__Record extracts__.
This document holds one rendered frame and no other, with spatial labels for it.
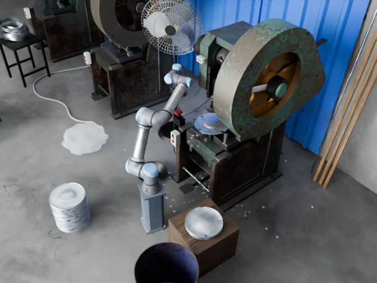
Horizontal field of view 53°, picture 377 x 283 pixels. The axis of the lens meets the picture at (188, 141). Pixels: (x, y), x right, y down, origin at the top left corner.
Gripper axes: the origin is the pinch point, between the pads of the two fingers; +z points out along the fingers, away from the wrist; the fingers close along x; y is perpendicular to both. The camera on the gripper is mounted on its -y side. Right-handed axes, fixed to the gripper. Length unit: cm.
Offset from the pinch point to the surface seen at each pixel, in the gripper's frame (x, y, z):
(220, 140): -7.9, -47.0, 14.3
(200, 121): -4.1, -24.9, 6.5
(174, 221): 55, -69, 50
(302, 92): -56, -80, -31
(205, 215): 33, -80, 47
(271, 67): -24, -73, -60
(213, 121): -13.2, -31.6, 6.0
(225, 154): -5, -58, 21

...

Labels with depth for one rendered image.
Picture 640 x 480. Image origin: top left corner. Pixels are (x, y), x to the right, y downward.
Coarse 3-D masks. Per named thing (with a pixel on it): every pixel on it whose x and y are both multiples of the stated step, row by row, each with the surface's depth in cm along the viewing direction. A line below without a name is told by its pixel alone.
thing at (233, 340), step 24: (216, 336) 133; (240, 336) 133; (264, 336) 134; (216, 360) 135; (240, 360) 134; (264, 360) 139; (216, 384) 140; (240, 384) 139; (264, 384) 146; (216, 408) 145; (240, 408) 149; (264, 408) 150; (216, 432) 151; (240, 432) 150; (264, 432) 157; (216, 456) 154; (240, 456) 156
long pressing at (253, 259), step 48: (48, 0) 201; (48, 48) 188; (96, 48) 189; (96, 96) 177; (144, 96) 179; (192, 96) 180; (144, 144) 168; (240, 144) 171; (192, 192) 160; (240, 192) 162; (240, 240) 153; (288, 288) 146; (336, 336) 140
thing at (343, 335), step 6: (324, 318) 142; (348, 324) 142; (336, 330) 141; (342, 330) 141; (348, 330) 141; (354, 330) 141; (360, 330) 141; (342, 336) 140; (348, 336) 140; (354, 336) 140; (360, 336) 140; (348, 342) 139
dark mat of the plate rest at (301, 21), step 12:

* * *

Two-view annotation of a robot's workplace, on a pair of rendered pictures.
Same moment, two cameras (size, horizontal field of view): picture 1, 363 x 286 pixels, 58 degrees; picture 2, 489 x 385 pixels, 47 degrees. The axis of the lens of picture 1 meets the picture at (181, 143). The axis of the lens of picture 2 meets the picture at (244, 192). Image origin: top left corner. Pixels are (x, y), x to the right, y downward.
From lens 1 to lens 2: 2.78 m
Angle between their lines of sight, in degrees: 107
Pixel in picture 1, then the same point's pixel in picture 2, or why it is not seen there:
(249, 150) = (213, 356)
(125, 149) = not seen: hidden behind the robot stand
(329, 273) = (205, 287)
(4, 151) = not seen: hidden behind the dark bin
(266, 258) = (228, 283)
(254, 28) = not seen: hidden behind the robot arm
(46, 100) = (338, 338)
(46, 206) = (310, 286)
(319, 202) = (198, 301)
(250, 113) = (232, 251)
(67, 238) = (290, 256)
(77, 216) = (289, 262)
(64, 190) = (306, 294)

__What needs to be done__. Go through the lines of the material, counting those with the word "seen"; afterward give only the total.

__Result for this task__. 5